▶ Your goal
Reproduce the listing below verbatim.

▶ Collected material
·····

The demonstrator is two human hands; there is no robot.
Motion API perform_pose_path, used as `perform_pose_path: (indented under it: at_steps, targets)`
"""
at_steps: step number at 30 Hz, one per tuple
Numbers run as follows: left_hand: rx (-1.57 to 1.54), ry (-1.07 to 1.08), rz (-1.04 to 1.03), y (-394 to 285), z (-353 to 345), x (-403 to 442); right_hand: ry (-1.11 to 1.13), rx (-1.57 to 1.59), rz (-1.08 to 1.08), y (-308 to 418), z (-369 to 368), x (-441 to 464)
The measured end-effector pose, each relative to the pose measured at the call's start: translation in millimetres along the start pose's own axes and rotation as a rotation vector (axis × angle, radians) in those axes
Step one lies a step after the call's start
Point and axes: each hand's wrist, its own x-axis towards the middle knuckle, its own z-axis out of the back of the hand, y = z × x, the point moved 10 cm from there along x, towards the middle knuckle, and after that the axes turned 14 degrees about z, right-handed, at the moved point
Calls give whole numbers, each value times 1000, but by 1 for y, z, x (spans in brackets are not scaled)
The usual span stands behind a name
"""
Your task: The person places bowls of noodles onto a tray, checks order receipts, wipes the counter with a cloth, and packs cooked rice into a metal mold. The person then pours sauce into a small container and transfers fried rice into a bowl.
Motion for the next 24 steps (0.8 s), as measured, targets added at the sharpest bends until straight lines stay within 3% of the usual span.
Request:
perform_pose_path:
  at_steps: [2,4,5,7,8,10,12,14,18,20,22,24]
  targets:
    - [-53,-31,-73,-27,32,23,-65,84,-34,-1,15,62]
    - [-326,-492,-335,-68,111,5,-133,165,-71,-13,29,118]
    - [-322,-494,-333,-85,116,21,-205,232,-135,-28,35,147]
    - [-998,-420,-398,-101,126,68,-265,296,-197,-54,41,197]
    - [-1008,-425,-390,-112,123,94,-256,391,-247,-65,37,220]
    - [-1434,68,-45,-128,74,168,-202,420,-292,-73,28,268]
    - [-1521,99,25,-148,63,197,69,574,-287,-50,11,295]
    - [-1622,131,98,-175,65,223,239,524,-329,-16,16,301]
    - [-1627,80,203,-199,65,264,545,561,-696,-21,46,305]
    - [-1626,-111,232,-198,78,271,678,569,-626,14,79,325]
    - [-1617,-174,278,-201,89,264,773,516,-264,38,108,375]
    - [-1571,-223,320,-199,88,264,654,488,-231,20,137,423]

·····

▶ Reply
The demonstrator is two human hands; there is no robot.
Motion API perform_pose_path, used as `perform_pose_path: (indented under it: at_steps, targets)`
"""
at_steps: step number at 30 Hz, one per tuple
Numbers run as follows: left_hand: rx (-1.57 to 1.54), ry (-1.07 to 1.08), rz (-1.04 to 1.03), y (-394 to 285), z (-353 to 345), x (-403 to 442); right_hand: ry (-1.11 to 1.13), rx (-1.57 to 1.59), rz (-1.08 to 1.08), y (-308 to 418), z (-369 to 368), x (-441 to 464)
The measured end-effector pose, each relative to the pose measured at the call's start: translation in millimetres along the start pose's own axes and rotation as a rotation vector (axis × angle, radians) in those axes
Step one lies a step after the call's start
Point and axes: each hand's wrist, its own x-axis towards the middle knuckle, its own z-axis out of the back of the hand, y = z × x, the point moved 10 cm from there along x, towards the middle knuckle, and after that the axes turned 14 degrees about z, right-handed, at the moved point
Calls give whole numbers, each value times 1000, but by 1 for y, z, x (spans in brackets are not scaled)
The usual span stands behind a name
"""
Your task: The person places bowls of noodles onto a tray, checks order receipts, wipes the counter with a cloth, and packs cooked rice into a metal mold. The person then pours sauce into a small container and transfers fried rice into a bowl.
Motion for the next 24 steps (0.8 s), as measured, targets added at the sharpest bends until straight lines stay within 3% of the usual span.
Request:
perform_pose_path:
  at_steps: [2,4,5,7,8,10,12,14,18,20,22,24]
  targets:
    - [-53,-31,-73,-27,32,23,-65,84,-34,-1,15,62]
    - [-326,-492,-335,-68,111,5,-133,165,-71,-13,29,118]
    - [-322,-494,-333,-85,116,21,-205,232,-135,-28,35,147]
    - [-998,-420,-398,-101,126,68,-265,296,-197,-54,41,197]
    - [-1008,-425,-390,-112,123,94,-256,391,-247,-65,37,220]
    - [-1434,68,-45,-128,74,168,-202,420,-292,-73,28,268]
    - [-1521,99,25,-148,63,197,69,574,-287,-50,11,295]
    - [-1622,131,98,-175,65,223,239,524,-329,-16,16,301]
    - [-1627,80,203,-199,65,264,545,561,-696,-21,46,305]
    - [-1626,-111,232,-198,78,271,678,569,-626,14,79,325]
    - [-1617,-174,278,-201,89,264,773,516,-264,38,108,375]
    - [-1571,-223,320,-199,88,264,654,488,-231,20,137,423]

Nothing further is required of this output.